> [INSTRUCTIONS FOR THE TASK]: Write out all of the records exactly once more and skip the images.

(Records drawn from a dataset)
-- Opening Marker --

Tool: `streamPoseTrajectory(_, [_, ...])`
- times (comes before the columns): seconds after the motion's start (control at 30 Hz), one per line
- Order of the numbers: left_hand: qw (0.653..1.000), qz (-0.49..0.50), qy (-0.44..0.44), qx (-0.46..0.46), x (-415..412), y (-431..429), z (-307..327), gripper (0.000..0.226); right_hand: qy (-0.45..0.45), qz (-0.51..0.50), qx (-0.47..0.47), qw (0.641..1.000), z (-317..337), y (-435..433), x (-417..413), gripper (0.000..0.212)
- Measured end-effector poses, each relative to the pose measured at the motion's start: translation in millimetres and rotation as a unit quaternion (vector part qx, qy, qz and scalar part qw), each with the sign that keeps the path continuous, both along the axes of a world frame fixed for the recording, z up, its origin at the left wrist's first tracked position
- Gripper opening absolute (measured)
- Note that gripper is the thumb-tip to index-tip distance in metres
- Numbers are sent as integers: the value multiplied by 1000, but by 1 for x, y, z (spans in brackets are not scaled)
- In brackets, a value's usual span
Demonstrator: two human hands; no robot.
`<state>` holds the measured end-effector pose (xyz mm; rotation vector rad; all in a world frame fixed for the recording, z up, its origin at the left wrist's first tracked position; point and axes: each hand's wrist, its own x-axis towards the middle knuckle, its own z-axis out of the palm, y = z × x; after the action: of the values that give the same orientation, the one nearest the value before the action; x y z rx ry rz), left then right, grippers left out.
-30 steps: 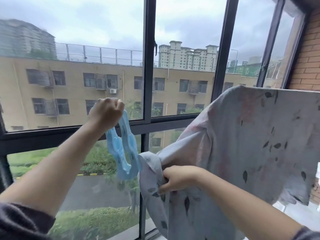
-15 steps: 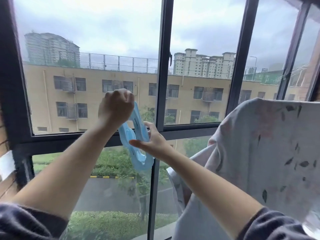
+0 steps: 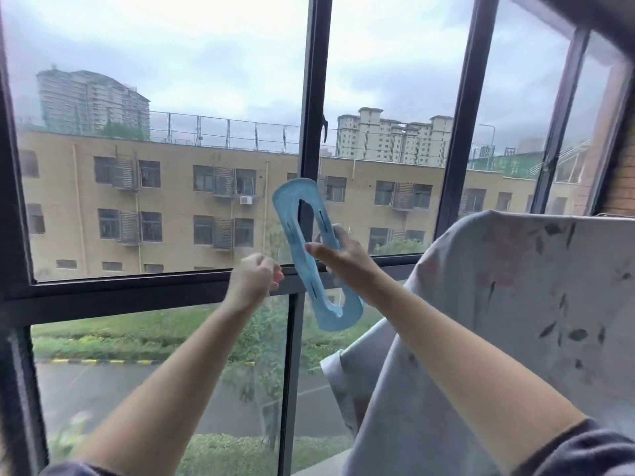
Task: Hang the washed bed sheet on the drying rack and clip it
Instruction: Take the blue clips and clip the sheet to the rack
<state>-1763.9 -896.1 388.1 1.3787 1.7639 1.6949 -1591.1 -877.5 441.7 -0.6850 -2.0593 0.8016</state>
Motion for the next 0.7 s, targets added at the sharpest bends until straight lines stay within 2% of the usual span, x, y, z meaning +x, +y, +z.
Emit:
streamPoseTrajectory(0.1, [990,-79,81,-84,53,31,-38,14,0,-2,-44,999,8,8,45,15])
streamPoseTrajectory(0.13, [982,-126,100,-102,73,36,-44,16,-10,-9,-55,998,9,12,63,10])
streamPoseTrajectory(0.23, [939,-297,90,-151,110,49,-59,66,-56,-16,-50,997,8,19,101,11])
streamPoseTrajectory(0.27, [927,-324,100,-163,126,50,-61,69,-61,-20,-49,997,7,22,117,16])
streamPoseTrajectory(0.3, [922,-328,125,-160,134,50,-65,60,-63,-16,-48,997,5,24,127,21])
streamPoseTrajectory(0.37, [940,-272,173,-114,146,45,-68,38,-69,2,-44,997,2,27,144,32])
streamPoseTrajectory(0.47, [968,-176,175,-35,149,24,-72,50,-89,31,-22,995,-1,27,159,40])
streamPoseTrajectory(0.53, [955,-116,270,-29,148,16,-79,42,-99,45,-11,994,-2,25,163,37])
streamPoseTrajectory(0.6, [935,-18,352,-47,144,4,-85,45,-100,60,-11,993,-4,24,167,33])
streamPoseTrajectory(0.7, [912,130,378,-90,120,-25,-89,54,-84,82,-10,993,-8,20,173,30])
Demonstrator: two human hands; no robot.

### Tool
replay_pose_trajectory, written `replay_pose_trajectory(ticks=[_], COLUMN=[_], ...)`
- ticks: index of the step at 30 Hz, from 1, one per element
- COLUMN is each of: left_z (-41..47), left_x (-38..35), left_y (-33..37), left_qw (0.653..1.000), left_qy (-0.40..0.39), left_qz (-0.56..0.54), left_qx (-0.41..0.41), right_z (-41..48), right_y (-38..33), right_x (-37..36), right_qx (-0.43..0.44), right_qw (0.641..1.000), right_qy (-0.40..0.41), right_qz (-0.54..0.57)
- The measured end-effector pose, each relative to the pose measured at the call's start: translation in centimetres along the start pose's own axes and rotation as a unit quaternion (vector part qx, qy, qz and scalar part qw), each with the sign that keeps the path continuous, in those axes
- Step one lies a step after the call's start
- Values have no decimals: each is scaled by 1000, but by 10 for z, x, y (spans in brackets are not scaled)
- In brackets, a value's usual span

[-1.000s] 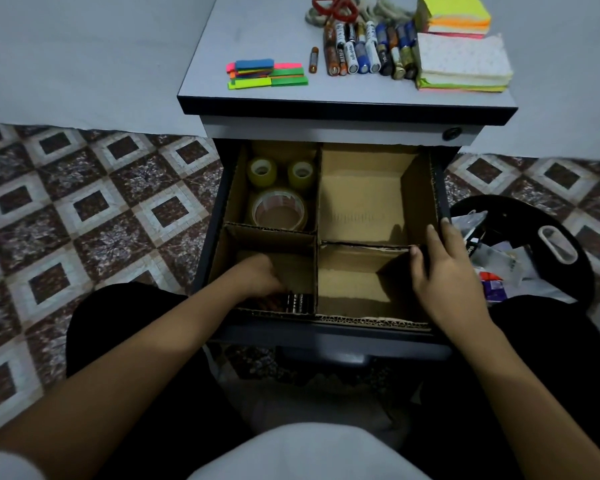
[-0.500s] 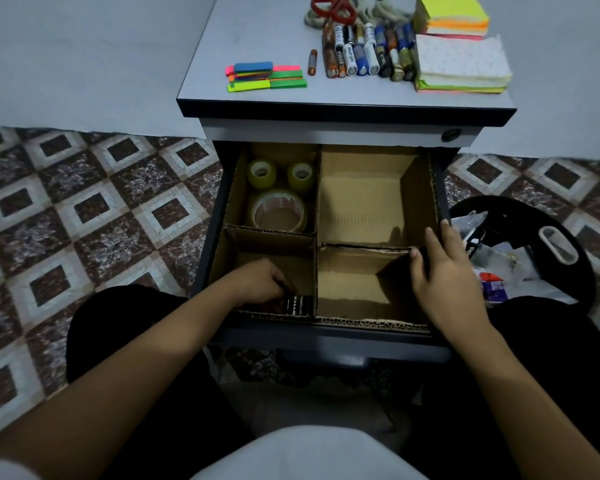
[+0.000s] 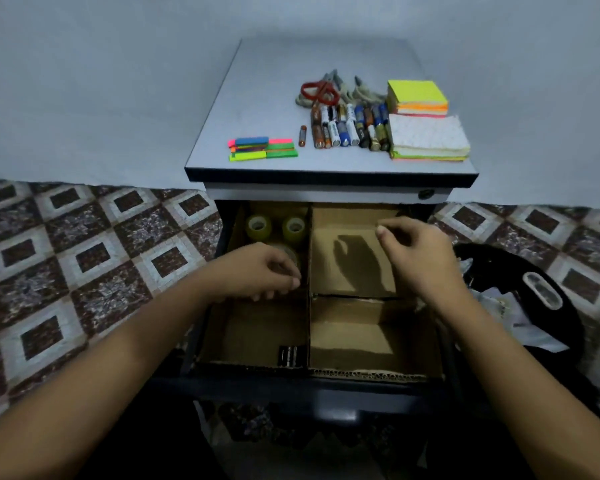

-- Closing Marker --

> [OUTPUT BELOW]:
Tool: `streamPoseTrajectory(_, [_, ...])`
- times (comes before the columns): seconds after the motion's start (control at 30 Hz), one per line
- Order of the numbers: left_hand: qw (0.653..1.000), qz (-0.49..0.50), qy (-0.44..0.44), qx (-0.46..0.46), x (-415..412), y (-431..429), z (-307..327), gripper (0.000..0.226); right_hand: qy (-0.45..0.45), qz (-0.51..0.50), qx (-0.47..0.47), qw (0.641..1.000), z (-317..337), y (-435..433), x (-417..413), gripper (0.000..0.212)
- Measured end-effector poses, each relative to the pose measured at the motion's start: translation in millimetres and rotation as a unit quaternion (vector part qx, qy, qz and scalar part qw), each with the sign that keeps the path continuous, both along the axes of a world frame fixed for the recording, z up, its origin at the left wrist's first tracked position
- Gripper opening absolute (measured)
- Note that gripper is the thumb-tip to index-tip distance in metres
- Numbers are sent as integers: the value multiplied by 1000, but by 1 for x, y, z (spans in brackets are not scaled)
- In brackets, a value's usual span
Demonstrator: two human hands; no robot.
`<state>` holds the measured end-effector pose (xyz mm; rotation vector rad; all in a world frame fixed for the recording, z up, its origin at the left wrist's first tracked position; point and axes: each hand's wrist, its own x-axis towards the middle knuckle, its own z-axis out of the palm, y = z × x; after the action: of the values that give the same orientation, the one nearest the value before the action; x y z rx ry rz), left then right, grippers left out.
-30 steps: 
-15 steps: 
+0 steps: 
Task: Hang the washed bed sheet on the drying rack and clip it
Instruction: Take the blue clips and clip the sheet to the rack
<state>-1763.9 -896.1 388.1 1.3787 1.7639 1.6949 -1591.1 -877.5 441.7 -0.6850 -2.0593 0.8016</state>
Motion for the next 0.7 s, targets added at the sharpest bends until straight lines stay within 2% of the usual span, x, y, z meaning +x, +y, +z.
Emit:
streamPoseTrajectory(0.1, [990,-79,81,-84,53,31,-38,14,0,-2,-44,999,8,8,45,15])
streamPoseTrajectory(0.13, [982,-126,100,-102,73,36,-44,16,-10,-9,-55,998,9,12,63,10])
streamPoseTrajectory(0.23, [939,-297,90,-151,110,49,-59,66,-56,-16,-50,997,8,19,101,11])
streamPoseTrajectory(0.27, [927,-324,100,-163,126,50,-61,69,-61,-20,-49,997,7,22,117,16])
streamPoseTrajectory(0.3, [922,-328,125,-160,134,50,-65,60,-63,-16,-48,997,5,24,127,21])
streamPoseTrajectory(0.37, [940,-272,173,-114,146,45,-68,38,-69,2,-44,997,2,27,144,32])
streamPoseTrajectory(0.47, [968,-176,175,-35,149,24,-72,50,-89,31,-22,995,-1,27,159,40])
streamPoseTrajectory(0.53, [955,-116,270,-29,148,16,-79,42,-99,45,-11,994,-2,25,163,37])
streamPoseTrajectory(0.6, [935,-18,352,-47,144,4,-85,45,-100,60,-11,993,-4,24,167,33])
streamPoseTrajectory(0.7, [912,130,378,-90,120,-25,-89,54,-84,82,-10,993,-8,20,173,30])
Demonstrator: two human hands; no robot.

### Tool
replay_pose_trajectory, written `replay_pose_trajectory(ticks=[_], COLUMN=[_], ...)`
- ticks: index of the step at 30 Hz, from 1, one per element
- COLUMN is each of: left_z (-41..47), left_x (-38..35), left_y (-33..37), left_qw (0.653..1.000), left_qy (-0.40..0.39), left_qz (-0.56..0.54), left_qx (-0.41..0.41), right_z (-41..48), right_y (-38..33), right_x (-37..36), right_qx (-0.43..0.44), right_qw (0.641..1.000), right_qy (-0.40..0.41), right_qz (-0.54..0.57)
- The measured end-effector pose, each relative to the pose measured at the call's start: translation in centimetres along the start pose's own axes and rotation as a unit quaternion (vector part qx, qy, qz and scalar part qw), each with the sign that keeps the path continuous, in those axes
- Step one lies a step after the call's start
- Values have no decimals: each is scaled by 1000, but by 10 for z, x, y (spans in brackets are not scaled)
- In brackets, a value's usual span

[-1.000s] 
[-0.500s] 
[+0.000s] 

The response to the exercise is now finished.